▶ **Information given**
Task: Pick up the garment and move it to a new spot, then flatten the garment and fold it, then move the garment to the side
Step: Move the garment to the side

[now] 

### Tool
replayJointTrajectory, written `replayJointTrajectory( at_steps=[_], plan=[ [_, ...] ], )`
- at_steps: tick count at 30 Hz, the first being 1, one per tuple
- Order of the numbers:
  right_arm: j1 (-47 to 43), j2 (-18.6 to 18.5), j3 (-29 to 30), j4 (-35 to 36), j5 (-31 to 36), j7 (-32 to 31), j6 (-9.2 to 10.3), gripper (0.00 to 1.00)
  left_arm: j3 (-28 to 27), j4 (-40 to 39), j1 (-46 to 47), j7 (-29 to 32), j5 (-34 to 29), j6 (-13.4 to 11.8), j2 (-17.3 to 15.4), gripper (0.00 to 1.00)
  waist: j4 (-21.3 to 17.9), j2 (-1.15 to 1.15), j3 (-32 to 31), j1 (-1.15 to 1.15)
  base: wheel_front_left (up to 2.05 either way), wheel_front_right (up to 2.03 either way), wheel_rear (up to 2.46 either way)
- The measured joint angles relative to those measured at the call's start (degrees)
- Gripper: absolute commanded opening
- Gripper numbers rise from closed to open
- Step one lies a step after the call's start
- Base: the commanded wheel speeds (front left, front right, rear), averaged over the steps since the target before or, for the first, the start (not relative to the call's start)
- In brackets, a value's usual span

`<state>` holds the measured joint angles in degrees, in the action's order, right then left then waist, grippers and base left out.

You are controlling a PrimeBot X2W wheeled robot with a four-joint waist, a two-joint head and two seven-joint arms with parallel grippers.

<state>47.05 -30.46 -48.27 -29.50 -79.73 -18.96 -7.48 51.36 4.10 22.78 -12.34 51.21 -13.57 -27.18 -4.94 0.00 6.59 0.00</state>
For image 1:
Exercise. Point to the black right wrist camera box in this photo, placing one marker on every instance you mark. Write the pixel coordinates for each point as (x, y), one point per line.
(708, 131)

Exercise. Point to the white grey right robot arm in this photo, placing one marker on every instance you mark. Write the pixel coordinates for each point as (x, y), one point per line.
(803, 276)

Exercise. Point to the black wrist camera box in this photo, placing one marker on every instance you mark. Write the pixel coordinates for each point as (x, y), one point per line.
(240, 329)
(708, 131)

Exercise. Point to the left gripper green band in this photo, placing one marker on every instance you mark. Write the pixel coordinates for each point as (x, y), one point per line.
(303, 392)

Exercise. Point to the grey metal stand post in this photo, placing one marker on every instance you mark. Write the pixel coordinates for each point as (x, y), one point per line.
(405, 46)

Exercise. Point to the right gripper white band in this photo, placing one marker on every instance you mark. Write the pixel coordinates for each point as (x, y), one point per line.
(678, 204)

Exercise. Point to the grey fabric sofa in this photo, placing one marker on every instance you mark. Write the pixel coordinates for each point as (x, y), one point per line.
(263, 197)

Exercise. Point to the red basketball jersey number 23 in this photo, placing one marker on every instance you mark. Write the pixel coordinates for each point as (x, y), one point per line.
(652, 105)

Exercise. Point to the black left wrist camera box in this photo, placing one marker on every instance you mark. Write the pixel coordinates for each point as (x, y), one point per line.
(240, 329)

▶ **What you are asked to do**
From the first line to the last, reproduce the data above exactly.

▶ **Exercise solution**
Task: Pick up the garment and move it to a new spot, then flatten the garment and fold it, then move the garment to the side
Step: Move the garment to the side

[now] 

### Tool
replayJointTrajectory, written `replayJointTrajectory( at_steps=[_], plan=[ [_, ...] ], )`
- at_steps: tick count at 30 Hz, the first being 1, one per tuple
- Order of the numbers:
  right_arm: j1 (-47 to 43), j2 (-18.6 to 18.5), j3 (-29 to 30), j4 (-35 to 36), j5 (-31 to 36), j7 (-32 to 31), j6 (-9.2 to 10.3), gripper (0.00 to 1.00)
  left_arm: j3 (-28 to 27), j4 (-40 to 39), j1 (-46 to 47), j7 (-29 to 32), j5 (-34 to 29), j6 (-13.4 to 11.8), j2 (-17.3 to 15.4), gripper (0.00 to 1.00)
  waist: j4 (-21.3 to 17.9), j2 (-1.15 to 1.15), j3 (-32 to 31), j1 (-1.15 to 1.15)
  base: wheel_front_left (up to 2.05 either way), wheel_front_right (up to 2.03 either way), wheel_rear (up to 2.46 either way)
- The measured joint angles relative to those measured at the call's start (degrees)
- Gripper: absolute commanded opening
- Gripper numbers rise from closed to open
- Step one lies a step after the call's start
- Base: the commanded wheel speeds (front left, front right, rear), averaged over the steps since the target before or, for the first, the start (not relative to the call's start)
- In brackets, a value's usual span

`<state>` holds the measured joint angles in degrees, in the action's order, right then left then waist, grippers and base left out.

You are controlling a PrimeBot X2W wheeled robot with a four-joint waist, a two-joint head and two seven-joint arms with parallel grippers.

<state>47.05 -30.46 -48.27 -29.50 -79.73 -18.96 -7.48 51.36 4.10 22.78 -12.34 51.21 -13.57 -27.18 -4.94 0.00 6.59 0.00</state>
For image 1:
Exercise. Point to the black right wrist camera box in this photo, placing one marker on every instance you mark. Write the pixel coordinates for each point as (x, y), one point per line.
(708, 131)

Exercise. Point to the white grey right robot arm in this photo, placing one marker on every instance you mark. Write the pixel coordinates for each point as (x, y), one point per line.
(803, 276)

Exercise. Point to the black wrist camera box in this photo, placing one marker on every instance you mark. Write the pixel coordinates for each point as (x, y), one point per line.
(240, 329)
(708, 131)

Exercise. Point to the left gripper green band in this photo, placing one marker on every instance you mark. Write the pixel coordinates for each point as (x, y), one point per line.
(303, 392)

Exercise. Point to the grey metal stand post in this photo, placing one marker on every instance you mark. Write the pixel coordinates for each point as (x, y), one point per line.
(405, 46)

Exercise. Point to the right gripper white band in this photo, placing one marker on every instance you mark. Write the pixel coordinates for each point as (x, y), one point per line.
(678, 204)

Exercise. Point to the grey fabric sofa in this photo, placing one marker on every instance you mark. Write the pixel coordinates for each point as (x, y), one point per line.
(263, 197)

Exercise. Point to the red basketball jersey number 23 in this photo, placing one marker on every instance you mark. Write the pixel coordinates for each point as (x, y), one point per line.
(652, 105)

Exercise. Point to the black left wrist camera box in this photo, placing one marker on every instance you mark. Write the pixel coordinates for each point as (x, y), one point per line.
(240, 329)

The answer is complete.